Gravitational acceleration at the surface of the Earth is 9.8 m/s². What will be the approximate acceleration value from the Earth's surface at $${\frac{1}{{10}}^{th}}$$ the height of its radius?

Solution (By Examveda Team)

What is Gravitational Acceleration (g)?
Imagine dropping a ball. It falls faster and faster! This increase in speed is due to gravitational acceleration. On the surface of the Earth, this acceleration is about 9.8 m/s². This means for every second the ball falls, its speed increases by 9.8 meters per second.
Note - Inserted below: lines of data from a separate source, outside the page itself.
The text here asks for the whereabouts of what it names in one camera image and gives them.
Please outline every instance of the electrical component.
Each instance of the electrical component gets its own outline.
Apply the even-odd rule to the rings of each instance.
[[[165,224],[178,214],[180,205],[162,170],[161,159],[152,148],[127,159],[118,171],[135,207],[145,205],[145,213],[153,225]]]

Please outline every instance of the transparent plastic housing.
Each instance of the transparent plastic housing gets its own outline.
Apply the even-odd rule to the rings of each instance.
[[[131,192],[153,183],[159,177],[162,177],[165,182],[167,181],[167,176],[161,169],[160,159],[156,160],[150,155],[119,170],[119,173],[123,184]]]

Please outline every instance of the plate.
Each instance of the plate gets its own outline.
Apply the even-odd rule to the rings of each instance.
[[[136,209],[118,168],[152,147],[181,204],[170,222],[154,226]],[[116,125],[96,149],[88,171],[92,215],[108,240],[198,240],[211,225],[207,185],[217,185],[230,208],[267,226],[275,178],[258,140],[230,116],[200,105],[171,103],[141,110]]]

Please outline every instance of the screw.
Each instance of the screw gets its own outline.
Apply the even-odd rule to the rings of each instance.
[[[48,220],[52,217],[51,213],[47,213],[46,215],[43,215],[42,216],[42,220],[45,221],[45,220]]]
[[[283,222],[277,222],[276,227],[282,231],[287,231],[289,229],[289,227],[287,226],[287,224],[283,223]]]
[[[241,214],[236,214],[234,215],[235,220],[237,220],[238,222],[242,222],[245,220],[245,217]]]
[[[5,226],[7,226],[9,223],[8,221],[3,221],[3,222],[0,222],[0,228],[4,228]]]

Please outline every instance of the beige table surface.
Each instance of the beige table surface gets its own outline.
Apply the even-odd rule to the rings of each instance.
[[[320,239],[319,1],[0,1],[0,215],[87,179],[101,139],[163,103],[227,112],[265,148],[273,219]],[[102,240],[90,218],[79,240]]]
Does Gravity Change with Height?
Yes! The force of gravity gets weaker the farther you are from the center of the Earth. So, if you go up into the sky, gravity won't pull you down quite as hard as it does on the ground. This means the gravitational acceleration will be less than 9.8 m/s².

The Formula We Use:
To find the new gravitational acceleration (let's call it g') at a certain height (h) above the Earth's surface, we use this special formula:
g' = g * (R / (R + h))²

Let's understand what each part means:
- g': This is the new gravitational acceleration we want to find at height 'h'.
- g: This is the gravitational acceleration on the Earth's surface, which is given as 9.8 m/s².
- R: This is the radius of the Earth (the distance from the Earth's center to its surface). We don't need its actual number because it will cancel out in our calculation.
- h: This is the height above the Earth's surface. The question tells us this height is 1/10th of the Earth's radius. So, we can write h = R/10.
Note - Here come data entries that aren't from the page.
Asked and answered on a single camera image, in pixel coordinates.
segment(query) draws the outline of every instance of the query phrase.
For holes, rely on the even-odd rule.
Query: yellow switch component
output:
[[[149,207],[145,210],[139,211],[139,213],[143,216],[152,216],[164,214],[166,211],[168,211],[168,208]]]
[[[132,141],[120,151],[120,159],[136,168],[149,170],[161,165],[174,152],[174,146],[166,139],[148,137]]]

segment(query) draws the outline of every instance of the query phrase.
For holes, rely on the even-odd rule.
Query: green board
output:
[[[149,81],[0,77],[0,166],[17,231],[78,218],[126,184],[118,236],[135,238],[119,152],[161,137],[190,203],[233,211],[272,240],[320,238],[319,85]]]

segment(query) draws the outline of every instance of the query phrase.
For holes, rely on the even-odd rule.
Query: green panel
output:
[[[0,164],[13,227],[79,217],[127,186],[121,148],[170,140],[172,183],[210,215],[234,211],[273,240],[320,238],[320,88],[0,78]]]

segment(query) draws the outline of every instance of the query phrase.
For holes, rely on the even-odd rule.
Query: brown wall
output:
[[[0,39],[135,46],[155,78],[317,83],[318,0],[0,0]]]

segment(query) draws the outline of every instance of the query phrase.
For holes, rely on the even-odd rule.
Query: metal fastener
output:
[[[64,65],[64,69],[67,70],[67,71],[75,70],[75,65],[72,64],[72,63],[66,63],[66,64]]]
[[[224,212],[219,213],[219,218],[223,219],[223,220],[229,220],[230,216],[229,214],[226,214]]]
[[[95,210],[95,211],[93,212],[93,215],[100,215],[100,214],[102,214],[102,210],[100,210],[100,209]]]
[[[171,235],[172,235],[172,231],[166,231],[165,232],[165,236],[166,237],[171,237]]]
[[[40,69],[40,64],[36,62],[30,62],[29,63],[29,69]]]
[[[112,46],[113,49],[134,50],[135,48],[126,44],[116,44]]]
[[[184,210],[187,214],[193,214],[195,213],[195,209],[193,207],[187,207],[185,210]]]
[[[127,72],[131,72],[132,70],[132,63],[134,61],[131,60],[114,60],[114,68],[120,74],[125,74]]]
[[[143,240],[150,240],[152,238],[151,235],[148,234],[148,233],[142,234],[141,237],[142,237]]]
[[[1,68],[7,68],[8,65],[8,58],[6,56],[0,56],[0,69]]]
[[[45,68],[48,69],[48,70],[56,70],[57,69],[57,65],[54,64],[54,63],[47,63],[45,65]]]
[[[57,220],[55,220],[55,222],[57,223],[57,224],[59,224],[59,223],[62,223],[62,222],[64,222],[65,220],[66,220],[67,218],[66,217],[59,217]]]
Now, Let's Calculate Step-by-Step!
1. First, substitute the value of 'h' into our formula:
We know h = R/10.
So, our formula becomes: g' = 9.8 * (R / (R + R/10))²

2. Next, simplify the part inside the bracket (R + R/10):
Imagine you have one whole pizza (R) and you add one-tenth of a pizza (R/10). Together, you have 11/10 of a pizza!
So, R + R/10 = 10R/10 + R/10 = 11R/10

3. Put this simplified value back into the formula:
g' = 9.8 * (R / (11R/10))²

4. Simplify the fraction (R divided by 11R/10):
When you divide R by 11R/10, the 'R' on top and bottom cancels out. It becomes:
R * (10 / 11R) = 10/11

5. Now, square this fraction:
(10/11)² = (10 * 10) / (11 * 11) = 100 / 121

6. Finally, multiply this by 'g' (which is 9.8 m/s²):
g' = 9.8 * (100 / 121)
g' = 980 / 121
If you do this division, you get: g' ≈ 8.099 m/s²

7. Rounding this to one decimal place, we get approximately 8.1 m/s².

Does this Answer Make Sense?
Yes! We expected the gravitational acceleration to be less than 9.8 m/s² because we are at a height above the Earth's surface. Our calculated value of 8.1 m/s² is indeed less than 9.8 m/s², which is a good sign!

Comparing our result with the options:
Option A: 4.0 m/s²
Option B: 8.9 m/s²
Option C: 4.5 m/s²
Option D: 8.1 m/s²

Our calculated value perfectly matches Option D.

So, at 1/10th the height of Earth's radius, the gravitational acceleration will be approximately 8.1 m/s²!